Collected material –
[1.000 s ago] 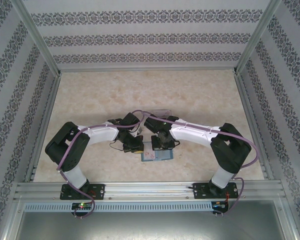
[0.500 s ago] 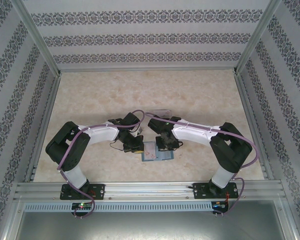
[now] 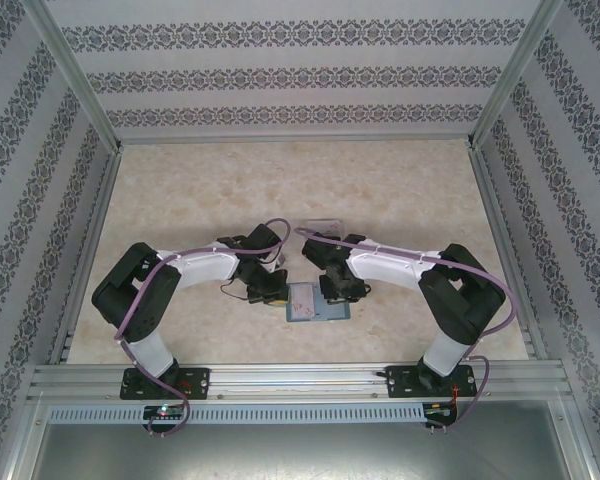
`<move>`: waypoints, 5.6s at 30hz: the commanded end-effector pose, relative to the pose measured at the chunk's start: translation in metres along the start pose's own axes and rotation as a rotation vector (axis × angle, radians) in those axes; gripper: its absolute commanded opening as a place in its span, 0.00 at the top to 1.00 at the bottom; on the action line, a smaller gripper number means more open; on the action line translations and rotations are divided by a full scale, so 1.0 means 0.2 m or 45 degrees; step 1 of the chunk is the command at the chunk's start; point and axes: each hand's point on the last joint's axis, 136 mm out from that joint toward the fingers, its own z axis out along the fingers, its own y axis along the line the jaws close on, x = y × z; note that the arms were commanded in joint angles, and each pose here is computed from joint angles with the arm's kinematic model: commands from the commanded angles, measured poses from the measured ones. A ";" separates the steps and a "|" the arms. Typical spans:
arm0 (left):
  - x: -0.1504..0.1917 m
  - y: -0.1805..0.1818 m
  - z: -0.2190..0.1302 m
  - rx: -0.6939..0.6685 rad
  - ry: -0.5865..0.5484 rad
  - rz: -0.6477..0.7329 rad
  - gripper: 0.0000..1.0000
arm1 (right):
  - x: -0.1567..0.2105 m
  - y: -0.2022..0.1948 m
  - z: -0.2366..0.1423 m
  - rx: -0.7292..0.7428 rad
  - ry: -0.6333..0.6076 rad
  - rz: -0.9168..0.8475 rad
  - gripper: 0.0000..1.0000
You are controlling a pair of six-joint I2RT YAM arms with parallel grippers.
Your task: Take the credit cards out of the card holder
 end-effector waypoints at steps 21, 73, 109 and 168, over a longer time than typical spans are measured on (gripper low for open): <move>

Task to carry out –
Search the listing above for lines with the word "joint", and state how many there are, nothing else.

Problem solution –
2